All behavior is composed of structure, so the neuro-linguistic programmers tell us. Taglines and masquerading subjective as objective. The Hollyweird Svengali machine donned Linda Darnell
"the girl with the perfect face." Now granted that is high accolade, and I appreciate a compliment
as much as the next gal, but it would be this framing in a statement, that would be the bane of
Miss Darnell's existence, as she struggled years to prove her depth as an actress and equally - a soul.








Monetta Eloyse Darnell came into this world, Texas to be precise in 1923, into humble beginnings, one of a quintet of children to parents Pearl and Calvin. Calvin worked as a civil servant for the postal service. Pearl doted on Monetta in what one may consider an obsessive way, and  much to the chagrin of her other children that would
go bereft of such attention lavished, for it was all about Monetta now. There was no denying however, that the kid simply had serious charisma and Pearl knew she could go capitalize on her daughter's beauty. Pearl would embark on a long pursuit to get her  little girl into show business. And it began with beauty competitions, casting calls, elocution lessons, and other such kitchen sink antics. Mama Pearl was the veritable control freak and would stop at nothing to see Monetta get her name up in lights (somehow). The archetypal stage mother would finally see her dream materialize in 1934 and Monetta becomes Electra, I mean Linda of course, a model and stage actress by the time she blew out her thirteen candles.

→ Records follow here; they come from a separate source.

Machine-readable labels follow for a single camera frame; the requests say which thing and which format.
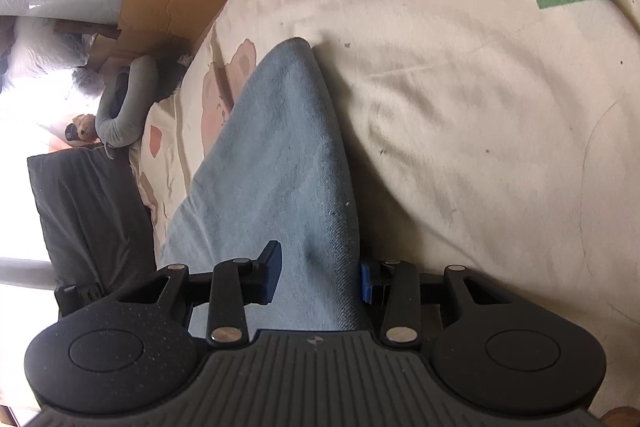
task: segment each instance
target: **blue fabric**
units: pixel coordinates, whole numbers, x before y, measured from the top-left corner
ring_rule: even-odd
[[[245,307],[251,332],[366,326],[347,159],[303,39],[276,46],[247,81],[169,226],[161,260],[210,271],[255,259],[270,239],[282,244],[282,274],[270,305]],[[205,308],[194,311],[194,335],[204,336]]]

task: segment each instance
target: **stuffed animal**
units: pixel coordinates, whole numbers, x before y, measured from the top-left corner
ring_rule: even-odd
[[[83,142],[95,142],[98,135],[95,132],[95,116],[79,114],[72,120],[78,132],[78,139]]]

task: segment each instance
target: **bed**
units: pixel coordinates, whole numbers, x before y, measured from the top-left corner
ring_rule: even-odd
[[[300,36],[334,102],[362,240],[423,270],[475,267],[587,328],[608,358],[593,412],[640,407],[637,6],[229,0],[130,152],[158,264],[245,81]]]

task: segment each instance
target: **dark fabric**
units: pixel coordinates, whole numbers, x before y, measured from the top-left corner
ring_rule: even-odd
[[[74,148],[27,159],[42,233],[59,285],[113,292],[156,269],[153,229],[126,150]]]
[[[329,93],[309,44],[276,46],[247,81],[189,196],[172,219],[161,264],[210,271],[282,244],[273,302],[245,307],[250,331],[366,327],[351,178]],[[207,307],[190,331],[204,335]]]

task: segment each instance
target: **cream bed sheet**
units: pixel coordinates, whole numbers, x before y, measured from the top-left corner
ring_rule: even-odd
[[[640,407],[636,5],[229,0],[132,152],[157,247],[225,121],[216,76],[237,100],[255,63],[301,36],[374,253],[475,267],[583,325],[609,363],[594,412]]]

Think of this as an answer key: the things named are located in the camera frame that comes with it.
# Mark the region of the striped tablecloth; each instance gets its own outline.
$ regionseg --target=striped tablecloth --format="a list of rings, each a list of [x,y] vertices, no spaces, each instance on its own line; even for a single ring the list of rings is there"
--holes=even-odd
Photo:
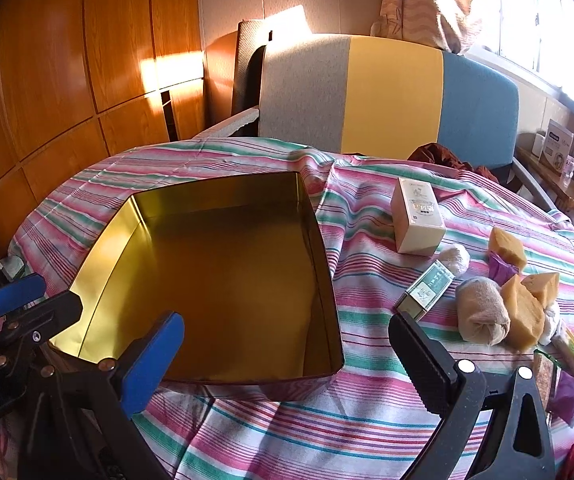
[[[11,252],[64,290],[104,225],[139,190],[200,178],[297,170],[327,248],[346,365],[326,393],[305,402],[233,402],[183,396],[161,387],[135,423],[174,478],[399,478],[438,418],[425,411],[389,347],[392,305],[427,266],[395,251],[389,201],[397,177],[430,182],[447,226],[442,246],[462,243],[464,278],[486,276],[492,226],[522,239],[526,273],[561,273],[559,303],[574,330],[574,229],[515,194],[467,171],[377,158],[330,155],[272,139],[183,141],[136,148],[72,177],[18,229]],[[531,354],[465,343],[454,307],[456,280],[420,325],[455,358],[489,371],[529,365]],[[464,478],[489,412],[474,429],[453,478]],[[556,461],[574,443],[552,427]]]

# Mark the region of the wooden side table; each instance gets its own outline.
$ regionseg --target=wooden side table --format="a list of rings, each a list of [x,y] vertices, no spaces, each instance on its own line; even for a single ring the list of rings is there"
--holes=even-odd
[[[574,181],[572,180],[568,186],[561,183],[561,177],[555,174],[549,168],[543,166],[538,157],[528,150],[516,146],[516,158],[528,166],[536,174],[545,181],[548,187],[556,194],[556,207],[560,211],[574,211]]]

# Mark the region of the yellow sponge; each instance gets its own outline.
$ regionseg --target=yellow sponge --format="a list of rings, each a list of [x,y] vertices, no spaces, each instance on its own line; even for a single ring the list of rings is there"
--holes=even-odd
[[[491,229],[489,250],[498,254],[508,264],[523,270],[527,266],[527,256],[522,242],[500,227]]]
[[[560,283],[559,272],[543,272],[542,274],[532,274],[522,280],[522,284],[527,287],[534,298],[536,298],[542,308],[551,306],[558,297],[558,284]]]
[[[540,302],[520,282],[518,275],[500,289],[511,323],[505,341],[516,350],[536,345],[545,326],[545,311]]]

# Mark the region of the beige rolled cloth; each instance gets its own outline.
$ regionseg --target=beige rolled cloth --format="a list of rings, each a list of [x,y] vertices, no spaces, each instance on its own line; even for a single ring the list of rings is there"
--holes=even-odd
[[[489,278],[478,276],[457,286],[456,309],[458,330],[465,341],[495,345],[509,333],[509,313],[500,287]]]

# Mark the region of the multicolored backrest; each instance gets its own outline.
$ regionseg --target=multicolored backrest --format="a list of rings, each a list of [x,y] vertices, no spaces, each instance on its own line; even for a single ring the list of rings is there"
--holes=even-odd
[[[518,89],[484,65],[405,41],[313,34],[270,41],[258,135],[406,159],[439,142],[474,166],[510,164]]]

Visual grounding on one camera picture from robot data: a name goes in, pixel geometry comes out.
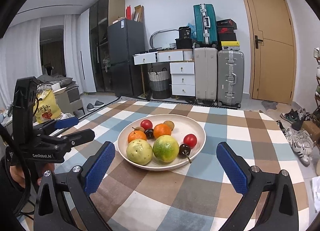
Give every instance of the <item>orange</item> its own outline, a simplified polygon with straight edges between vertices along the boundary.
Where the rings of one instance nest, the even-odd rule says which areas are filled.
[[[147,136],[144,132],[142,131],[133,131],[130,132],[129,136],[128,136],[128,143],[132,142],[135,139],[142,139],[142,140],[147,140]]]
[[[154,127],[153,135],[156,139],[162,135],[171,135],[171,129],[168,125],[161,123]]]

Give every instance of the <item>gray suitcase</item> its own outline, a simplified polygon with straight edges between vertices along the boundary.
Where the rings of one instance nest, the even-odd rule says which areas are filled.
[[[196,98],[217,99],[217,54],[216,48],[195,48]]]
[[[218,106],[241,107],[244,82],[244,54],[221,50],[218,53]]]

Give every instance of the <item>white plate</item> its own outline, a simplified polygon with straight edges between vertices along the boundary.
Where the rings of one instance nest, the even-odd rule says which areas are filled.
[[[61,89],[59,89],[59,90],[53,91],[53,93],[54,93],[54,95],[58,95],[58,94],[61,94],[61,93],[65,92],[66,89],[67,89],[67,88],[64,87],[64,88],[61,88]]]
[[[179,145],[183,143],[183,139],[186,135],[192,133],[197,137],[197,145],[191,150],[190,159],[193,160],[199,152],[202,150],[206,135],[204,129],[201,127],[199,123],[197,123],[195,120],[185,117],[182,115],[176,115],[176,114],[158,114],[158,115],[151,115],[139,120],[134,121],[133,123],[130,123],[128,126],[126,126],[118,137],[118,149],[121,156],[132,165],[135,165],[139,168],[143,168],[146,170],[155,170],[155,171],[161,171],[161,170],[170,170],[175,169],[178,167],[181,167],[187,163],[189,163],[187,158],[182,158],[178,156],[173,162],[160,164],[157,162],[157,159],[155,156],[153,156],[152,161],[150,161],[147,165],[139,165],[134,162],[131,162],[127,158],[127,147],[128,147],[128,135],[130,132],[133,131],[132,127],[138,127],[140,126],[140,123],[148,119],[152,122],[153,127],[155,127],[157,124],[161,124],[164,121],[172,121],[174,123],[174,129],[172,131],[171,136],[175,138]],[[155,139],[147,140],[148,143],[150,143],[151,146],[153,146],[153,143],[155,142]]]

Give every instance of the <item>red tomato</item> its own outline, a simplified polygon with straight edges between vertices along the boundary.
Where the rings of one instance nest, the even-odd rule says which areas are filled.
[[[194,148],[195,145],[197,144],[198,140],[197,137],[193,134],[188,134],[187,136],[185,136],[185,138],[183,139],[183,143],[188,145],[190,148]]]
[[[152,122],[151,121],[149,121],[149,120],[143,120],[141,123],[140,123],[140,126],[142,127],[142,128],[144,128],[145,130],[147,130],[147,129],[152,129]]]

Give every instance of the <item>human hand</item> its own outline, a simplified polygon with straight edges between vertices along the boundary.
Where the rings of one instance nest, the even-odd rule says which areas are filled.
[[[54,171],[54,163],[47,163],[43,166],[41,169],[41,177],[38,178],[37,184],[40,185],[42,175],[46,170]],[[26,187],[26,182],[24,179],[24,174],[22,171],[21,166],[10,166],[10,174],[12,179],[17,182],[21,187],[25,188]]]

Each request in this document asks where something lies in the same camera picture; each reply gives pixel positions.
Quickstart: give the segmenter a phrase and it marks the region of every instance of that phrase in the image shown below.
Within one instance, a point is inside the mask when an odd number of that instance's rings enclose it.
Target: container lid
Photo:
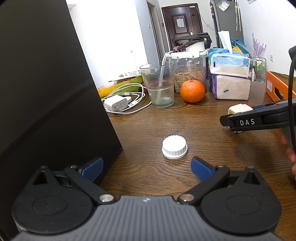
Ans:
[[[186,155],[188,150],[186,140],[182,136],[173,135],[163,141],[163,155],[169,159],[179,159]]]
[[[179,58],[199,58],[200,55],[206,55],[207,51],[204,52],[196,52],[196,51],[189,51],[189,52],[177,52],[177,53],[170,53],[168,57],[172,57],[172,59],[179,59]]]

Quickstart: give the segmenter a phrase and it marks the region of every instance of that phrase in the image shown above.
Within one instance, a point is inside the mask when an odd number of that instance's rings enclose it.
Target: black circular cover
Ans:
[[[47,184],[24,190],[12,207],[17,225],[35,234],[60,234],[75,229],[91,215],[93,204],[85,193]]]
[[[281,216],[273,192],[252,184],[210,192],[201,202],[201,211],[219,230],[240,236],[274,231]]]

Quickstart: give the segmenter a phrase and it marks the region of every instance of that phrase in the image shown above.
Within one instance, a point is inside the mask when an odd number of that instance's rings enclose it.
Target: white bottle cap
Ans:
[[[163,155],[169,159],[179,159],[186,155],[188,147],[182,136],[169,136],[163,141]]]

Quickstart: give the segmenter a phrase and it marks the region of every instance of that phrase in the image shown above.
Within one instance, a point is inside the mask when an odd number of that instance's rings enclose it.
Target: coiled white cable
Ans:
[[[133,86],[138,86],[138,87],[141,87],[142,88],[142,92],[128,92],[128,91],[123,91],[124,89],[128,88],[128,87],[133,87]],[[144,89],[147,89],[146,87],[144,87],[143,85],[141,84],[138,84],[138,83],[129,83],[129,84],[125,84],[125,85],[122,85],[118,88],[116,88],[115,90],[113,90],[108,96],[102,98],[102,102],[104,104],[104,101],[108,98],[110,98],[111,96],[114,96],[114,95],[120,95],[120,96],[124,96],[124,97],[127,97],[127,96],[131,96],[131,95],[134,95],[136,96],[136,98],[128,105],[127,108],[123,109],[122,111],[119,111],[119,112],[116,112],[116,111],[110,111],[108,110],[105,105],[104,105],[104,108],[106,110],[106,112],[108,113],[113,113],[113,114],[125,114],[125,115],[129,115],[129,114],[133,114],[133,113],[136,113],[146,107],[148,107],[149,105],[151,105],[151,101],[149,104],[137,109],[137,110],[134,110],[134,111],[131,111],[131,112],[124,112],[124,111],[127,111],[133,107],[135,107],[137,104],[139,104],[141,102],[141,100],[143,100],[145,98],[145,93],[144,93]]]

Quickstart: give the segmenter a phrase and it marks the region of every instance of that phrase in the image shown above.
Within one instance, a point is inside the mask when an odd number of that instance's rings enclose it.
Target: human hand
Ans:
[[[287,141],[287,139],[285,138],[285,136],[283,136],[281,138],[281,143],[282,144],[285,144],[285,145],[286,144],[289,144],[289,142]],[[293,162],[293,165],[292,165],[292,173],[294,175],[296,175],[296,154],[295,154],[294,150],[291,147],[288,147],[288,149],[286,151],[286,154],[287,154],[289,160],[291,162]]]

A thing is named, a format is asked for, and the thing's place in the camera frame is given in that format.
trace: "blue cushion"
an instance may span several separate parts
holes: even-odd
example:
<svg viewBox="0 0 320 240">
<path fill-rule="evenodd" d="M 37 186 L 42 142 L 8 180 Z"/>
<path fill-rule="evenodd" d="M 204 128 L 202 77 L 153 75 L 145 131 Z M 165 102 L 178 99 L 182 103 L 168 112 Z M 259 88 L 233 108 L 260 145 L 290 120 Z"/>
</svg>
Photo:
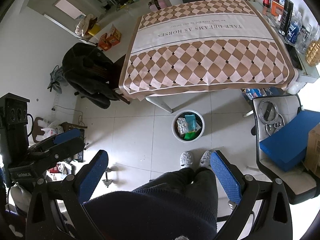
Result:
<svg viewBox="0 0 320 240">
<path fill-rule="evenodd" d="M 306 156 L 308 133 L 320 122 L 320 113 L 301 111 L 272 136 L 260 142 L 260 149 L 283 171 L 289 171 Z"/>
</svg>

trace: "window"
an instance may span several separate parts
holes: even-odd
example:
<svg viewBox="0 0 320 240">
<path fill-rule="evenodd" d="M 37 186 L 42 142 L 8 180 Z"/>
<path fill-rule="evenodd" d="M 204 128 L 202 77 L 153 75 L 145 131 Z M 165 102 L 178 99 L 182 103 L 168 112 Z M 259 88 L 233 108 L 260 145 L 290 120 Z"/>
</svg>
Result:
<svg viewBox="0 0 320 240">
<path fill-rule="evenodd" d="M 76 19 L 81 14 L 85 16 L 85 14 L 82 11 L 80 11 L 74 5 L 69 3 L 67 0 L 60 0 L 59 2 L 57 2 L 57 4 L 55 6 L 58 7 L 61 11 L 68 14 L 73 19 Z"/>
</svg>

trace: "tile floor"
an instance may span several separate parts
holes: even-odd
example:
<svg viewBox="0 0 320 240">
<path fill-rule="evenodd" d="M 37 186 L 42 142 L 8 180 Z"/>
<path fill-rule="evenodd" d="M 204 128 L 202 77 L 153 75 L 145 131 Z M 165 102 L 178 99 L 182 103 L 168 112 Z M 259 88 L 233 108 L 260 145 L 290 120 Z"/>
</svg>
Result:
<svg viewBox="0 0 320 240">
<path fill-rule="evenodd" d="M 206 150 L 220 149 L 243 173 L 252 173 L 246 168 L 256 167 L 255 138 L 250 134 L 254 119 L 243 118 L 250 107 L 240 90 L 172 95 L 164 101 L 174 111 L 193 109 L 201 113 L 205 121 L 203 136 L 192 143 L 178 141 L 171 130 L 174 113 L 168 114 L 146 100 L 133 100 L 130 105 L 112 102 L 106 110 L 86 98 L 78 100 L 76 109 L 83 112 L 83 122 L 88 126 L 85 160 L 104 149 L 109 167 L 117 170 L 109 173 L 115 183 L 109 188 L 101 183 L 93 197 L 133 190 L 164 172 L 178 170 L 180 154 L 186 150 L 193 151 L 199 161 Z M 265 180 L 266 176 L 258 174 L 257 178 Z M 225 198 L 220 184 L 218 189 L 219 198 Z"/>
<path fill-rule="evenodd" d="M 127 52 L 136 20 L 149 12 L 149 1 L 142 0 L 127 9 L 110 12 L 100 21 L 104 28 L 97 36 L 108 31 L 112 24 L 122 33 L 121 43 L 104 52 L 111 60 L 116 61 Z M 320 80 L 307 84 L 299 92 L 305 109 L 320 111 L 320 103 L 314 96 L 319 89 Z M 240 90 L 189 93 L 163 98 L 174 112 L 193 109 L 203 115 L 205 132 L 199 140 L 193 143 L 179 142 L 171 131 L 175 114 L 169 114 L 146 100 L 134 100 L 130 105 L 112 102 L 106 110 L 98 108 L 85 98 L 78 100 L 76 109 L 83 112 L 83 121 L 88 126 L 85 136 L 89 147 L 84 158 L 90 161 L 98 150 L 104 149 L 108 152 L 109 167 L 113 170 L 108 178 L 114 182 L 107 188 L 101 180 L 92 198 L 116 190 L 133 190 L 164 172 L 179 169 L 180 154 L 186 150 L 192 150 L 198 161 L 204 151 L 220 149 L 242 173 L 252 174 L 258 180 L 268 180 L 264 174 L 247 170 L 247 166 L 257 167 L 255 138 L 250 134 L 254 118 L 252 115 L 243 118 L 243 114 L 251 109 Z M 219 181 L 217 187 L 218 216 L 228 215 L 230 210 L 227 195 Z M 255 213 L 259 206 L 260 202 L 257 201 Z M 319 197 L 291 206 L 294 240 L 300 239 L 319 209 Z M 246 236 L 249 230 L 250 226 L 246 227 L 239 239 Z"/>
</svg>

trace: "table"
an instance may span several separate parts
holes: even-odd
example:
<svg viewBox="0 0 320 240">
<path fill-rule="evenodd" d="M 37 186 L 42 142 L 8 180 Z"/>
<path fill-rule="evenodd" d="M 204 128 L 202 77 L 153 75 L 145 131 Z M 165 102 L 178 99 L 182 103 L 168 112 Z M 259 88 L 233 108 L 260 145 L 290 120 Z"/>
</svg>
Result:
<svg viewBox="0 0 320 240">
<path fill-rule="evenodd" d="M 297 77 L 279 36 L 252 4 L 208 0 L 139 18 L 119 87 L 172 113 L 160 96 L 287 87 Z"/>
</svg>

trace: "white chair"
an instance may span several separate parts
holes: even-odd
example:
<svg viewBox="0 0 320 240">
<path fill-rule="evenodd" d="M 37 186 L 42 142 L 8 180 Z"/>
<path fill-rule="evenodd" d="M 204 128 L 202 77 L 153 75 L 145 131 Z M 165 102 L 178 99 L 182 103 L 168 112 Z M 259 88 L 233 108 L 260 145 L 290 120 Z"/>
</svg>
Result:
<svg viewBox="0 0 320 240">
<path fill-rule="evenodd" d="M 284 118 L 285 124 L 289 123 L 301 111 L 301 103 L 297 95 L 253 99 L 253 113 L 256 123 L 256 162 L 259 170 L 271 180 L 275 178 L 282 179 L 290 204 L 298 204 L 318 196 L 320 193 L 320 179 L 311 171 L 307 171 L 302 163 L 292 170 L 284 172 L 260 149 L 259 142 L 269 136 L 265 124 L 258 117 L 259 104 L 266 99 L 277 105 L 278 112 Z"/>
</svg>

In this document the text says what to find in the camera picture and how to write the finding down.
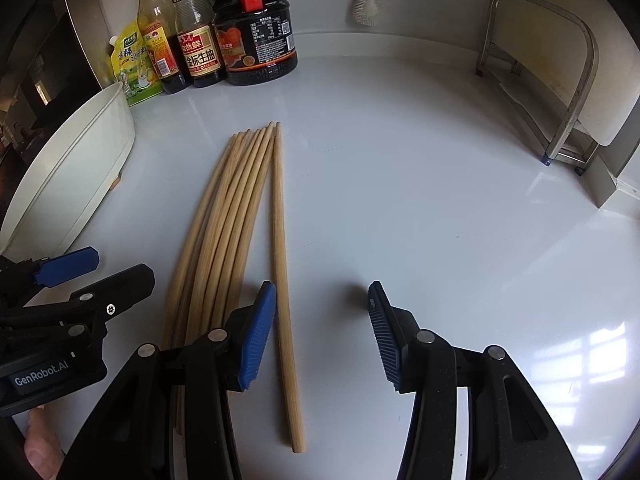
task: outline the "green logo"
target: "green logo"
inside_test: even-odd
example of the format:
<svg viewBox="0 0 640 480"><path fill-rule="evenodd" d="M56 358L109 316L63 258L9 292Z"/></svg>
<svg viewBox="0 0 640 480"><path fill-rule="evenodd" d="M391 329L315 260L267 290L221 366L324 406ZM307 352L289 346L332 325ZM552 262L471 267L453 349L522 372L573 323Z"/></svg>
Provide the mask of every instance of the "green logo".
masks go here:
<svg viewBox="0 0 640 480"><path fill-rule="evenodd" d="M129 36L128 38L125 38L124 40L124 46L131 46L133 45L136 41L138 40L138 33L134 32L131 36Z"/></svg>

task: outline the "countertop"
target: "countertop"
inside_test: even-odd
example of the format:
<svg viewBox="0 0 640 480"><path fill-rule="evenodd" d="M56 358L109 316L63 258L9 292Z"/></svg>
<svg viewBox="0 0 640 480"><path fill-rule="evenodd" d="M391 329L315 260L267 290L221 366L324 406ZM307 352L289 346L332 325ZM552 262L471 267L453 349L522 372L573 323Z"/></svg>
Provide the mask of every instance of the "countertop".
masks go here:
<svg viewBox="0 0 640 480"><path fill-rule="evenodd" d="M136 141L122 181L73 246L95 247L100 267L41 298L65 300L140 262L157 284L108 324L107 379L53 403L65 448L137 346L159 342L168 280L228 138L272 120L284 125L308 451L294 455L287 443L270 336L257 380L230 399L246 480L396 477L413 396L396 394L385 379L362 297L373 280L452 345L503 346L585 480L625 443L640 417L639 225L598 211L569 167L543 166L480 78L390 59L301 59L278 81L191 88L132 113ZM267 187L245 304L271 277L269 196ZM454 478L464 477L465 455L466 444L456 451Z"/></svg>

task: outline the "metal rack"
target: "metal rack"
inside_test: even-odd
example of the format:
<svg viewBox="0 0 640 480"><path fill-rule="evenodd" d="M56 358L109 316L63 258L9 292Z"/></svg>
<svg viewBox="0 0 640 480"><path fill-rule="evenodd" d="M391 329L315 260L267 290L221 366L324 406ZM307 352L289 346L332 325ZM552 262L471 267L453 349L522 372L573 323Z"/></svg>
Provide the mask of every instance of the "metal rack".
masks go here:
<svg viewBox="0 0 640 480"><path fill-rule="evenodd" d="M495 18L501 1L491 0L489 5L487 30L482 52L478 58L476 74L486 76L511 101L511 104L527 123L527 126L532 130L545 150L541 158L543 164L549 166L552 160L560 160L575 166L575 172L578 175L582 175L598 148L596 140L589 136L586 129L578 121L578 116L587 101L596 70L598 69L598 44L596 39L589 26L572 12L545 0L524 0L550 10L558 16L575 23L584 34L587 44L587 56L578 85L564 115L559 117L551 112L548 107L540 104L532 92L523 85L520 78L522 72L520 62L492 43ZM509 61L511 63L511 71L493 67L489 69L487 66L489 56ZM586 148L580 142L582 139L588 140Z"/></svg>

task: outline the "white brush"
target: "white brush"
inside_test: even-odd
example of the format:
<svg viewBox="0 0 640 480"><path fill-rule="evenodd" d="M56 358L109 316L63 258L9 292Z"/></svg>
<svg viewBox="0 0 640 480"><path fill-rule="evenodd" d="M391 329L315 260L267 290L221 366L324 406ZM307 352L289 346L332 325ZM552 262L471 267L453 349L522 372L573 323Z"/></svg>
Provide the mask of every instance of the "white brush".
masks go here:
<svg viewBox="0 0 640 480"><path fill-rule="evenodd" d="M377 23L380 12L382 8L376 0L354 0L351 7L353 19L368 27L373 27Z"/></svg>

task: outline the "yellow pouch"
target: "yellow pouch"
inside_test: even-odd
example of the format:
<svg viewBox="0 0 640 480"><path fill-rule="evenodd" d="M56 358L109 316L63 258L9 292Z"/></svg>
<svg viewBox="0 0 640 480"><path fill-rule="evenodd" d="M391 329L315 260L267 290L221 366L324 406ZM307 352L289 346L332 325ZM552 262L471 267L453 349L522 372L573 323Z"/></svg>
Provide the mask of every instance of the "yellow pouch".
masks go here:
<svg viewBox="0 0 640 480"><path fill-rule="evenodd" d="M151 65L145 42L136 22L129 23L118 38L111 38L114 51L111 66L122 81L129 106L162 92L162 83Z"/></svg>

                        16 going on 35, Linda in her first feature A Hotel for Women
                    


By the time she was 16, RKO Pictures and 20th century Fox were battling it out for Linda and in 1939 would come her debut in Gregory Ratoff's A Hotel for Women which also starred that Sothern Belle, Ann (yes I know she was from North Dakota). Linda absolutely illuminated as Marcia Bromley, as if she were already seasoned from day one, quite unusual for an actress to walk into a lead role blindly, and execute such power. This teen would already be living the dream ( or was she)?



                                      Star  Dust Memories...


In 1940 Linda would star in a film that was an art imitating life moment Star Dust, her fourth film and a vehicle, which Darnell portrayed Carolyn Sayres, a girl who is on the cusp of great Hollywood success, until the fact that she is under-age is revealed. This very same scenario, note for note occurred when the young Darnell tried to pass off for sixteen, three years before she actually was and hoodwinked Hollywood for a short while until that little bag cat leaped out and Linda was sent home until her age would ripen.





                And here darling Clementining with Victor Mature




The subsequent releases Linda would star in found her underwhelmed, beginning with an important yet uncredited role as the Virgin Mary in 1943's The Song Of Bernadette, an extremely overlooked moment as Netta Longdoon in 1945's thriller Hangover Square and several anticlimactic Western genre films. Now left with a bad taste in her gob, the actress was long feeling objectified  and haunted by that very statement in such, that the only role she felt she ultimately achieved was for fulfilling the superheroine like archetype of perfect-featured gal, and the fact that industry folk were still treating her as if she were some kind of brand, turning a myopic eye to the reality that she was a serious thespian, and one with well-honed chops. Darnell was clearly undermined and disrespected and never having fair treatment bestowed upon her, for example in the sense that her contemporary Vivien Leigh managed to garner such respect and perfectly achieved the balance of being seen as charming, charismatic and an accomplished actress. Darnell would find herself at tether's end and in the late 1950s would semi-retire from acting. In lieu of the big screen, Linda would only make her subsequent appearances small screen style, guest starring in various hit series' of the day, as she would be seen going the televisual gamut from 77 Sunset Strip and to one of her last appearances, a 1964 episode of Burke's Law










One of the most tragic endings of any starlet, Linda Darnell who ironically had a dire fear of dying in a fire, actually did perish the morning after her Sherman Oaks home went ablaze. At County Cook Hospital she would be pronounced dead, April 10th, 1965 as a result of the severe third degree burns suffered. She was only forty-one.